Mexico, four-time champions, have never lost in the finals, but Mexico's path to this year's final didn't quite go according to plan.
"We knew it wasn't going to be easy to beat them," Mexico coach Hugo Sanchez said.
"The work of Mexico was to create opportunities and I think did so. We didn't find many, but enough to be happy with our performance. A 2-0, 3-0 scoreline would have been more just," he said.
Guadeloupe is an overseas department of France and isn't one of FIFA's 208 members. That means soccer's world governing body doesn't recognize it. It is allowed to have a team in this regional championship, but with its best players committed to France, it essentially fielded what Mexico or the US would consider a second-string or third-string squad.
But the Gwada Boys gave Mexico everything it could handle.
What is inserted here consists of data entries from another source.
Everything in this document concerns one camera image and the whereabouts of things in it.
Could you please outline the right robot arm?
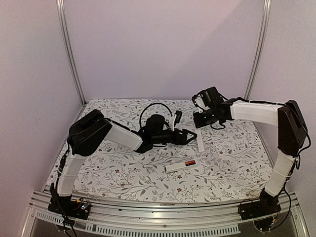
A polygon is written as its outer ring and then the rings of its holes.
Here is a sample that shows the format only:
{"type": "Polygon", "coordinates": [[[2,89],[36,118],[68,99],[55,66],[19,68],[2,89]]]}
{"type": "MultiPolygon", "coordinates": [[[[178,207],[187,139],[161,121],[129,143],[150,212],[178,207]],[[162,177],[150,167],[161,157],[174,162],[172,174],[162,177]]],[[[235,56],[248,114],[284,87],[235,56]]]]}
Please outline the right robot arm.
{"type": "Polygon", "coordinates": [[[250,121],[276,129],[277,155],[271,175],[260,192],[255,211],[266,215],[274,208],[275,201],[301,166],[301,153],[311,146],[308,128],[300,107],[295,100],[269,102],[242,97],[224,97],[216,87],[204,89],[192,96],[198,109],[193,114],[196,128],[218,123],[224,127],[229,121],[250,121]]]}

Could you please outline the white remote control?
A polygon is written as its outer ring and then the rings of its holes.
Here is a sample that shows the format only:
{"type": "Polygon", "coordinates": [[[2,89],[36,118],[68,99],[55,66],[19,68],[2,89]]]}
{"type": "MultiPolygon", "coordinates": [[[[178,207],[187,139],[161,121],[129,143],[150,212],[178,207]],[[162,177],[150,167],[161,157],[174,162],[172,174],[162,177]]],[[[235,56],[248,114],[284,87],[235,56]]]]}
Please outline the white remote control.
{"type": "Polygon", "coordinates": [[[176,171],[180,171],[180,170],[184,170],[184,169],[188,169],[188,168],[192,168],[195,165],[191,165],[191,166],[185,166],[185,162],[178,162],[178,163],[174,163],[174,164],[170,164],[170,165],[166,165],[164,167],[164,171],[166,173],[172,173],[172,172],[176,172],[176,171]]]}

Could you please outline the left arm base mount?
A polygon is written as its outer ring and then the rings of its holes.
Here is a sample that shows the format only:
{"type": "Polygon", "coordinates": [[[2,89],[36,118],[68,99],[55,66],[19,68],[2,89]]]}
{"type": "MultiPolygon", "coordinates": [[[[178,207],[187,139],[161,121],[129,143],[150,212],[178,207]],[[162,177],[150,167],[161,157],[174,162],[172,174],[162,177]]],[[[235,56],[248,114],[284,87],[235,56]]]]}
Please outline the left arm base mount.
{"type": "Polygon", "coordinates": [[[72,195],[62,197],[57,194],[54,183],[50,185],[51,199],[48,205],[48,211],[64,215],[64,217],[73,217],[87,220],[89,217],[91,202],[83,198],[72,200],[72,195]]]}

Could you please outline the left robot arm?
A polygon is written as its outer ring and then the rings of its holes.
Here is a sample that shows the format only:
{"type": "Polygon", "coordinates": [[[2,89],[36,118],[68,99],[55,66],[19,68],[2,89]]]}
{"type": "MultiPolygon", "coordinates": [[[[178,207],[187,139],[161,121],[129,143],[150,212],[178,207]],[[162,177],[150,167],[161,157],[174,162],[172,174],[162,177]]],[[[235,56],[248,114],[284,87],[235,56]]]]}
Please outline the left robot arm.
{"type": "Polygon", "coordinates": [[[69,128],[67,150],[60,160],[57,178],[50,186],[51,195],[57,197],[54,206],[62,214],[70,214],[73,203],[73,184],[86,158],[94,154],[105,140],[127,147],[139,154],[146,153],[155,145],[187,145],[197,138],[197,134],[187,129],[177,129],[182,113],[176,111],[167,122],[164,116],[150,116],[138,131],[104,117],[100,110],[93,110],[69,128]]]}

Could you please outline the white remote battery cover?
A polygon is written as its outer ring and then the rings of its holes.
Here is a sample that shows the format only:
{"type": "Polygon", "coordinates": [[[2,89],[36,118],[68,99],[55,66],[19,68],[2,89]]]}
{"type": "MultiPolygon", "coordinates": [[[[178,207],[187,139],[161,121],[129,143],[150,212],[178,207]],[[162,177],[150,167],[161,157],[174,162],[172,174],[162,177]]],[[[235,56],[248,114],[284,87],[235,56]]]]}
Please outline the white remote battery cover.
{"type": "Polygon", "coordinates": [[[203,144],[203,140],[202,140],[202,135],[201,135],[201,131],[197,130],[196,131],[197,134],[197,147],[198,147],[198,151],[199,152],[204,152],[204,144],[203,144]]]}

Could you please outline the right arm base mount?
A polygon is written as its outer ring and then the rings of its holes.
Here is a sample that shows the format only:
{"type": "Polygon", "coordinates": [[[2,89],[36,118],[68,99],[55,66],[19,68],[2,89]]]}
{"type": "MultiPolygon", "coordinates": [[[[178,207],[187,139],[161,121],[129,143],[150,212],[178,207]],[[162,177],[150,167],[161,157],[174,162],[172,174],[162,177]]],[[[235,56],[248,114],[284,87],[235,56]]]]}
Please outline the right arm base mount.
{"type": "Polygon", "coordinates": [[[238,213],[241,219],[248,220],[281,211],[278,196],[271,196],[263,189],[257,201],[249,200],[249,203],[241,202],[238,206],[238,213]]]}
Guadeloupe goalie Franck Grandel made five saves in the first half alone, but it may as well have been twice that for all the time he spent diving this way and that and leaping to punch the ball out of harm's way.
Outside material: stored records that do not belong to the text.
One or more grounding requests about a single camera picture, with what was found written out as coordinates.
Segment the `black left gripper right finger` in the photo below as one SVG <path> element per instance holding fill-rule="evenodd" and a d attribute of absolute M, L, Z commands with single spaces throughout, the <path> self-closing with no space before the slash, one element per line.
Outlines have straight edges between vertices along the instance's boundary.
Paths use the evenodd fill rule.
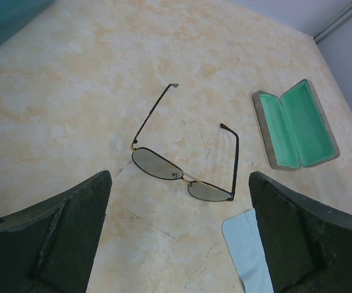
<path fill-rule="evenodd" d="M 352 215 L 261 172 L 249 188 L 273 290 L 352 292 Z"/>

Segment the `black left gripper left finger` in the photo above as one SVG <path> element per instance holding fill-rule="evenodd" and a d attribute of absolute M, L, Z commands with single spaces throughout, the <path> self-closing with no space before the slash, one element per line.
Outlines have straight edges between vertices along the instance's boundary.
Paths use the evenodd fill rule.
<path fill-rule="evenodd" d="M 0 217 L 0 292 L 85 292 L 111 187 L 103 170 Z"/>

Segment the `light blue cleaning cloth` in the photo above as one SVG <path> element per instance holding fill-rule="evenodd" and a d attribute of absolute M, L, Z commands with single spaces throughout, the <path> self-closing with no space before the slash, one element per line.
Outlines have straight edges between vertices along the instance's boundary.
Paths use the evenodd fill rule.
<path fill-rule="evenodd" d="M 225 220 L 221 228 L 245 292 L 273 292 L 255 209 Z"/>

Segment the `black aviator sunglasses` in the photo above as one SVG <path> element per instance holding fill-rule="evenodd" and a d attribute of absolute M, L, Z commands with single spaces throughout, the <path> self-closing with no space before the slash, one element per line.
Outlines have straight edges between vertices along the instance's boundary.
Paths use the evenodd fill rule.
<path fill-rule="evenodd" d="M 141 171 L 152 177 L 166 181 L 184 181 L 187 184 L 187 191 L 190 196 L 197 200 L 207 202 L 231 202 L 234 200 L 236 191 L 240 140 L 238 134 L 225 124 L 220 124 L 220 128 L 230 132 L 235 137 L 234 169 L 230 191 L 192 177 L 177 165 L 147 147 L 136 148 L 134 146 L 138 143 L 138 136 L 167 91 L 172 87 L 177 88 L 178 86 L 179 84 L 177 83 L 168 84 L 149 111 L 148 116 L 145 118 L 145 121 L 142 123 L 131 143 L 130 149 L 132 151 L 132 161 Z"/>

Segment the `grey glasses case green lining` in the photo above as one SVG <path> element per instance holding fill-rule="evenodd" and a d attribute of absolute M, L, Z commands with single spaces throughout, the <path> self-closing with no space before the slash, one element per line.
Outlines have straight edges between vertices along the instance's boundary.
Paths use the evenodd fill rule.
<path fill-rule="evenodd" d="M 271 168 L 309 168 L 340 156 L 310 80 L 301 80 L 281 96 L 258 90 L 252 99 Z"/>

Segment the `teal plastic bin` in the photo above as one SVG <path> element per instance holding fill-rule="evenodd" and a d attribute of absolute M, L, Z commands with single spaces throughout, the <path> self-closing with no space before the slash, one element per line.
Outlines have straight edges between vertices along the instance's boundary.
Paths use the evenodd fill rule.
<path fill-rule="evenodd" d="M 53 1 L 0 1 L 0 46 L 47 9 Z"/>

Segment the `aluminium frame post right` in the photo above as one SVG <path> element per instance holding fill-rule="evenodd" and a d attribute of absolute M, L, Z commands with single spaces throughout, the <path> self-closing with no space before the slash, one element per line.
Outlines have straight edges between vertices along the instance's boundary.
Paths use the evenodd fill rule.
<path fill-rule="evenodd" d="M 318 43 L 334 32 L 352 17 L 352 2 L 343 8 L 338 14 L 324 24 L 313 36 L 314 42 Z"/>
No matter who took the shot or where it was from, El Tri couldn't get anything in the net.
In the 55th minute, Cuauhtemoc Blanco -- who will join Major League Soccer's Chicago Fire next month -- crossed to Adolfo Bautista from the far left. Bautista headed the ball, but it went straight to Grandel's hands and he punched it away.
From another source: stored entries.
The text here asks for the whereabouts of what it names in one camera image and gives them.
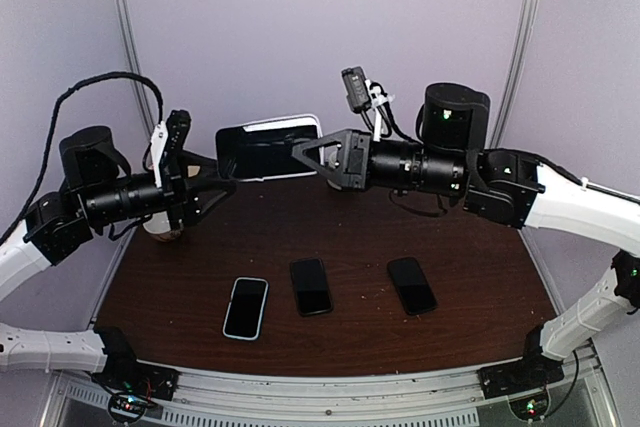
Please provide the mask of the cream textured mug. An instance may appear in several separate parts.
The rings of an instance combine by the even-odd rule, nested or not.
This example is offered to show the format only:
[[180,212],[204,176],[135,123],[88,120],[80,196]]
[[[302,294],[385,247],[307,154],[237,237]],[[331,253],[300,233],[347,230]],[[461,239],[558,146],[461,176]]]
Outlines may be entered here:
[[[329,149],[328,155],[325,158],[325,167],[330,171],[334,171],[338,168],[338,164],[338,149],[336,147],[332,147]],[[333,182],[329,178],[326,178],[326,183],[336,191],[343,191],[343,188],[339,184]]]

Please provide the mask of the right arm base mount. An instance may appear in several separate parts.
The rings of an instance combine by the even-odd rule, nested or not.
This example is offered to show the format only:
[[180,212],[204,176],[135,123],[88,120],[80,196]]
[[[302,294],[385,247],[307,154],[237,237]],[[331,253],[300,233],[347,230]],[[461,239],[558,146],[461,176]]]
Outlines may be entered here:
[[564,379],[562,363],[536,357],[483,367],[478,370],[485,399],[510,396]]

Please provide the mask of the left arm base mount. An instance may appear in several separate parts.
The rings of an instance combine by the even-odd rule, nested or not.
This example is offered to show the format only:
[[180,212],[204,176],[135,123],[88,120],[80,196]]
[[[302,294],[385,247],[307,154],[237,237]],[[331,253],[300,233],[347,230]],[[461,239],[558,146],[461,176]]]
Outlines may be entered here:
[[101,373],[92,373],[90,377],[111,393],[171,401],[178,384],[179,372],[172,368],[136,362],[107,368]]

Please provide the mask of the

Eight minutes later, Gerardo Torrado's shot from straight on sailed over the crossbar.
But with a crowd of 50,790 -- most of whom were supporting Mexico -- cheering loudly, Pardo finally bailed the Mexicans out.
From 30m out, he looped a sharp ball with his right foot into the upper corner of the net. Grandel leaped, but it was just beyond his reach.
As the rest of the Mexican team mobbed Pardo and the crowd erupted in cheers of "MEX-I-CO! MEX-I-CO!" Grandel sat on the ground, dejected.